Written by: Cypress HomeCare Solutions

When a person you love suffers memory loss, it’s difficult to adjust. You might struggle to accept a new version of someone you’ve known for a long time, and feel a tremendous amount of guilt because you are struggling. If memory problems have caused you to become frustrated while your loved one becomes agitated, you’re not alone.

As family caregivers, we often try to help by giving our loved ones “reality checks.” When they get things wrong, we think that reminding them of the truth will help. If you’ve ever done this, you know that it often backfires. This method is called reality orientation, and the problem is it doesn’t work. In fact, it can do more harm than good, by creating a confrontation that leads to emotional distress.

The Problem With Reality Orientation

When I was seven years old, I visited my great-grandfather in the hospital after he had suffered a stroke. When he saw me, the fog melted away from his expression, his eyes lit up, and he greeted me by calling me my mother’s name. Some of the relatives present tried explaining to him that I was his great-granddaughter, not his granddaughter; that my mother was all grown up now. When they pointed at my mother to illustrate this, he mistook her for my grandmother. He was a generation off.

At this point, we knew better than to correct him. My grandmother had passed away, and explaining her absence would be like giving him the news of his daughter’s death, as if for the first time. Nobody wanted to tell him that, so we dropped the matter. For an afternoon, I was my mother, she was her mother, and he felt really pleased that we’d come to visit.
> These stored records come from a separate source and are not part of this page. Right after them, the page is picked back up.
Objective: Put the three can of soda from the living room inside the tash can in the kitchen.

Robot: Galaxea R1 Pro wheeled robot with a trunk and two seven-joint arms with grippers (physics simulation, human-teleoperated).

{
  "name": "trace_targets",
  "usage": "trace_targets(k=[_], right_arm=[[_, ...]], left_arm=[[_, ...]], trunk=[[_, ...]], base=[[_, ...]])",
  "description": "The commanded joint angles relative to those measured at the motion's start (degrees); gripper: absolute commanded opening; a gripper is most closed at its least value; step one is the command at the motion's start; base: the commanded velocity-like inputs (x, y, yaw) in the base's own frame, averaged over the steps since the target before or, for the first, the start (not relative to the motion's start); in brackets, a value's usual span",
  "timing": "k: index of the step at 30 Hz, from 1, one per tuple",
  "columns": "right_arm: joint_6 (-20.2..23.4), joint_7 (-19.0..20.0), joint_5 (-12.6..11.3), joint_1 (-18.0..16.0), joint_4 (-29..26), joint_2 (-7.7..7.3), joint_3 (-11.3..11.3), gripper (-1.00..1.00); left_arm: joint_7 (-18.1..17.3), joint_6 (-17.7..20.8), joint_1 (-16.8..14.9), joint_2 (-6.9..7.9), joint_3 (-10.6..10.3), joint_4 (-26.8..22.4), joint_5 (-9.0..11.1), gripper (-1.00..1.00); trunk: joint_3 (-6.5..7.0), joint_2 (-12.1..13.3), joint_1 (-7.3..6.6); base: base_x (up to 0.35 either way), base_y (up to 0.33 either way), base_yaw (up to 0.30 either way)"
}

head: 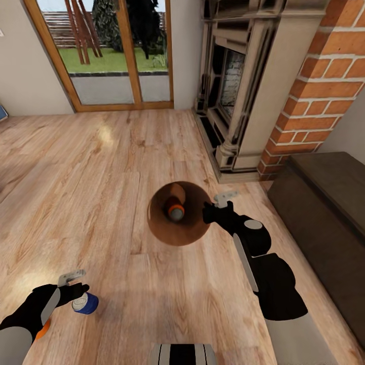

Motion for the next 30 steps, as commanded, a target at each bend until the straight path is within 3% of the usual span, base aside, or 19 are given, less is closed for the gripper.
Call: trace_targets(k=[1, 10, 13, 14, 20, 21, 26, 30], right_arm=[[0.04, 0.40, -0.82, -0.19, -0.03, 0.01, 0.00, -1.00], [-1.92, 1.35, -0.92, -2.14, -0.04, -0.45, -0.30, -1.00], [-7.09, 2.04, -1.02, -2.04, -0.03, -0.54, -0.57, -1.00], [-11.62, 2.83, -1.26, -1.95, -0.03, -0.64, -0.99, -1.00], [-16.93, 6.56, -1.66, -1.62, -0.03, -1.05, -4.02, -1.00], [-19.38, 8.22, -1.69, -1.50, 0.02, -1.15, -5.99, -1.00], [-20.99, 10.22, -1.64, -1.44, 0.24, -1.20, -7.75, -1.00], [-21.04, 10.72, -1.50, -1.43, 0.53, -1.21, -8.16, -1.00]], left_arm=[[0.00, 0.00, 0.00, 0.00, 0.00, 0.00, 0.00, 1.00], [0.02, -0.06, 0.00, 0.00, 0.00, 0.00, 0.00, 1.00], [0.03, -0.39, 0.00, 0.00, 0.00, 0.00, -0.03, 1.00], [0.02, -0.79, 0.00, 0.00, 0.00, 0.00, -0.09, 1.00], [0.00, -1.16, 0.00, 0.00, 0.00, 0.00, -0.14, 1.00], [0.00, -1.21, 0.00, 0.00, 0.00, 0.00, -0.15, 1.00], [0.00, -1.23, 0.00, 0.00, 0.00, 0.00, -0.14, 1.00], [0.04, -1.24, 0.00, 0.00, 0.00, 0.00, -0.16, 1.00]], trunk=[[0.00, 0.00, 0.00], [0.00, 0.00, 0.00], [0.00, 0.00, 0.00], [0.00, 0.00, 0.00], [0.00, 0.00, 0.00], [0.00, 0.00, 0.00], [0.00, 0.00, 0.00], [-0.88, -0.06, 0.10]], base=[[0.000, 0.000, 0.000], [0.000, 0.000, 0.000], [0.000, 0.000, 0.000], [0.000, 0.000, 0.000], [0.000, 0.000, 0.000], [0.000, 0.000, 0.000], [0.000, 0.000, 0.000], [0.000, 0.000, 0.000]])
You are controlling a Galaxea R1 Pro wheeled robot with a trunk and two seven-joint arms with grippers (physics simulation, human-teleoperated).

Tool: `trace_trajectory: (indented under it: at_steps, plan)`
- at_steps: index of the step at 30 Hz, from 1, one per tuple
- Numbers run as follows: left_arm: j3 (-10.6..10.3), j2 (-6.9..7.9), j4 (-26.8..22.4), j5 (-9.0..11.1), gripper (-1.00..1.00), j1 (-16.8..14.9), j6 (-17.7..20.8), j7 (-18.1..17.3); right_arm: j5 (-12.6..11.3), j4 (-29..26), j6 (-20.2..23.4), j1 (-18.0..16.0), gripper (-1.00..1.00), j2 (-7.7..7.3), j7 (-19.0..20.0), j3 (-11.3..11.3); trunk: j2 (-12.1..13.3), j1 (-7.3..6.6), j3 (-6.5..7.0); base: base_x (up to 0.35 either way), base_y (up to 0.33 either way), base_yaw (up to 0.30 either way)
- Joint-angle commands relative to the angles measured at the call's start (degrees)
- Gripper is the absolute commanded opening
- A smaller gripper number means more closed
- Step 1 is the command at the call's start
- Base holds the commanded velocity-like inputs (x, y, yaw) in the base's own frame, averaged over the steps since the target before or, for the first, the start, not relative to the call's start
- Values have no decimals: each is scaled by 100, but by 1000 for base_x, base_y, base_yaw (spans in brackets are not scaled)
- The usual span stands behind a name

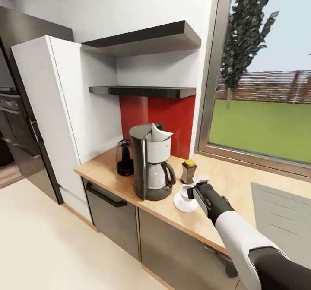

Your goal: Set up a coffee station on the kitchen countertop: keep the coffee maker on the countertop, move the bottle of coffee from the kitchen shelf to the counter next to the coffee maker, place a paper coffee filter on top of the coffee maker, put the saucer next to the coffee maker with the coffee cup on the saucer, and place the electric kettle next to the coffee maker.

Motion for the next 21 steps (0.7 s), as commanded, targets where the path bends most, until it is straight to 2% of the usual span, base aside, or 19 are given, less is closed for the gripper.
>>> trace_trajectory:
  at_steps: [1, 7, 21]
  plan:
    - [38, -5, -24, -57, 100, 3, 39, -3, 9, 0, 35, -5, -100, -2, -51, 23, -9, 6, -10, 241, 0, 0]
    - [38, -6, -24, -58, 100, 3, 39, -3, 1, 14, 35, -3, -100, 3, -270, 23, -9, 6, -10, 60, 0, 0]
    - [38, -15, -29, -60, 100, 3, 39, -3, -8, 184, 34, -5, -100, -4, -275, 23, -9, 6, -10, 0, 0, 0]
Perhaps asserting the truth helps us feel some control over the situation, as if we can guide our loved one to clarity. Dementia is the unknown, but truth is familiar. It’s no wonder our instinct steers us toward defending what we know, in the hope it preserves or restores who we know. We want the truth to ground our relationship and make it safer for both parties. Yet in the later stages of progressive dementia, this expectation can cause pain.

Caregiver Empathy

We need to challenge ourselves to see the world through our loved one’s eyes. What if you felt elated to see your sweet granddaughter, and somebody insisted that you had never met that child before? That the child you were looking for was actually grown up? You would feel confused, perhaps deceived.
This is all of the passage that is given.